QR_taus <- c(.10, .2, 0.33, .50, 0.66, .80, .90)


for (i in 1:5){
  mod <- rq(foodexp ~ income,
            tau = QR_taus,
            data = engel)
  summ <- summary(mod, se = "boot")
  
  Residuals_QR <- summ[[1]][["coefficients"]]
  assign(paste("Residuals_QR_",i,sep=""),Residuals_QR)
}

Residuals_QR_1
Residuals_QR_2
Residuals_QR_3
Residuals_QR_4
Residuals_QR_5

By comparing results in the Residuals_QR_[], we can see we end up with the same coefficients but different st error and, thus, t value and p values.

How to fix this instability?

Tks

I ran the quantreg::rq on the same data multiple times and, as expected, I get the same beta coefficients; however this is not the case for the associated p-values. This is something unexpected.

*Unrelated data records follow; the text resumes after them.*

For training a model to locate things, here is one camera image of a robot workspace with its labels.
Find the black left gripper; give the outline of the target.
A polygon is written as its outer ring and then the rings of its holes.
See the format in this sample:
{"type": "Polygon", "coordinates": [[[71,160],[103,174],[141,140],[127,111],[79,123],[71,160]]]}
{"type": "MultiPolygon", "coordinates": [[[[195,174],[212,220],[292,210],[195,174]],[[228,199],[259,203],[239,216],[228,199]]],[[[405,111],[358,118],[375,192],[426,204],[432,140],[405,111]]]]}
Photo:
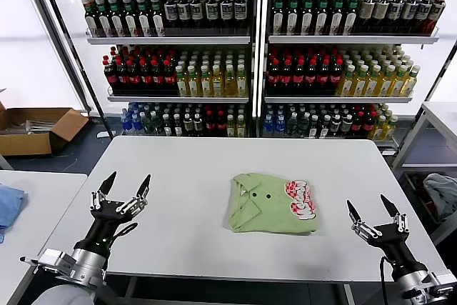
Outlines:
{"type": "Polygon", "coordinates": [[[88,251],[108,259],[118,227],[130,222],[148,204],[146,197],[150,190],[150,174],[142,181],[136,195],[127,202],[106,200],[115,178],[114,171],[96,191],[91,192],[89,208],[94,222],[85,238],[76,242],[74,250],[88,251]]]}

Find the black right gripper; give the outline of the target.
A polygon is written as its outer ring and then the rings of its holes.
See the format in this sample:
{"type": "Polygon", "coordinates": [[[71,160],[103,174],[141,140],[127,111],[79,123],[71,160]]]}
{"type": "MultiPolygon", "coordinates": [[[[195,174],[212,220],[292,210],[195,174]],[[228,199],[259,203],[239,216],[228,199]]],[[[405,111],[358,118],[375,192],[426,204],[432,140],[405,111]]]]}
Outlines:
{"type": "Polygon", "coordinates": [[[349,217],[353,222],[351,229],[371,246],[380,248],[384,252],[393,268],[392,277],[402,277],[416,271],[428,271],[424,264],[415,259],[406,245],[409,236],[409,233],[405,232],[408,231],[407,215],[402,214],[383,194],[380,197],[394,224],[383,224],[374,228],[368,226],[353,204],[347,200],[349,217]]]}

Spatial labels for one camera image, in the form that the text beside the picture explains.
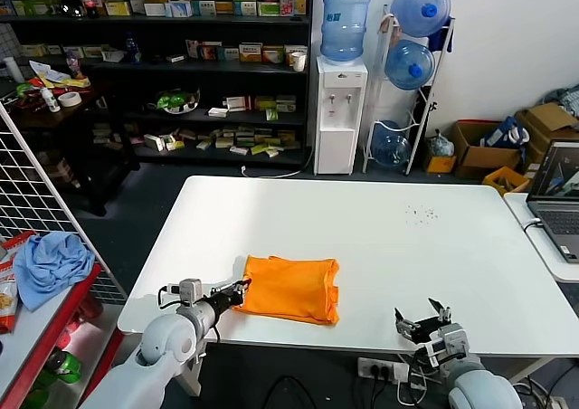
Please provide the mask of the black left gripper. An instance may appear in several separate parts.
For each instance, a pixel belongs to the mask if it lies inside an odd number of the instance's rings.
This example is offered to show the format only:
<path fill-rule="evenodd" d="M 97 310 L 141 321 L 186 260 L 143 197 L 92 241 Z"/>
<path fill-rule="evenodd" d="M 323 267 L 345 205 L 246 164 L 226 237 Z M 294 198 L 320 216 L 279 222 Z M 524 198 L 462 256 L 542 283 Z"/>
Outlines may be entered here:
<path fill-rule="evenodd" d="M 226 310 L 241 306 L 245 300 L 251 279 L 236 281 L 232 286 L 221 289 L 212 289 L 209 304 L 215 315 L 221 315 Z"/>

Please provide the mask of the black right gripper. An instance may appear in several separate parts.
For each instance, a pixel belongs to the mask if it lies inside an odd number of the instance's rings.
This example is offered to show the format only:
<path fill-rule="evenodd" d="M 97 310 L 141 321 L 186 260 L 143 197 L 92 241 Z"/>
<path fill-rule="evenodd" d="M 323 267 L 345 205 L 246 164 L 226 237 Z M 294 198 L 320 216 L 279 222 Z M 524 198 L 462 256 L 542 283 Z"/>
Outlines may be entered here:
<path fill-rule="evenodd" d="M 398 308 L 394 309 L 396 331 L 404 338 L 411 338 L 415 344 L 431 341 L 431 334 L 451 323 L 451 308 L 443 306 L 438 300 L 428 298 L 436 315 L 413 322 L 406 319 Z"/>

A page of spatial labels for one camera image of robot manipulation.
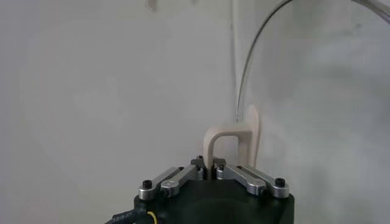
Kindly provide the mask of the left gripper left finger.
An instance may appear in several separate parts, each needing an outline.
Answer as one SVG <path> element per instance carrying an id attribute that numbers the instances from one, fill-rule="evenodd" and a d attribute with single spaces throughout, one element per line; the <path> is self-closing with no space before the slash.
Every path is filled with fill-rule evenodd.
<path id="1" fill-rule="evenodd" d="M 138 196 L 141 200 L 154 200 L 163 192 L 167 197 L 175 197 L 189 180 L 203 180 L 204 173 L 203 156 L 199 155 L 188 166 L 170 167 L 157 177 L 144 180 L 138 188 Z"/>

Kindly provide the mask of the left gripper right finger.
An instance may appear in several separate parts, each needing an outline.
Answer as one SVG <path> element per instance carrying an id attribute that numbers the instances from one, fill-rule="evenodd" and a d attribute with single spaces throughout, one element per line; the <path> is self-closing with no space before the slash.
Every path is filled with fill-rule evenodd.
<path id="1" fill-rule="evenodd" d="M 255 196 L 265 193 L 274 198 L 288 198 L 289 185 L 283 178 L 273 178 L 250 166 L 228 165 L 225 159 L 214 158 L 213 166 L 217 180 L 234 180 Z"/>

  • I'm sorry but isn't it obvious? You specify that standard errors should be derived by bootstrap with involves an RNG. If you want it to return the exact same standard errors (and p-values) in each iteration, you need to set the seed in each iteration. – Roland Mar 08 '23 at 10:01
  • Yes Roland, you re right. I "missed" that component. Tks a lot for your comment. – user12899748 Mar 08 '23 at 10:05

1 Answers1

0

SOLVED

link: https://cran.r-project.org/web/packages/quantreg/quantreg.pdf

The instability of standard errors comes from the boot component in

summary(mod, se = "boot")

"boot" which implements one of several possible bootstrapping alternatives for estimating standard errors including a variate of the wild bootstrap for clustered response.

Others method available in summary provide the same p-values if ran multiple times.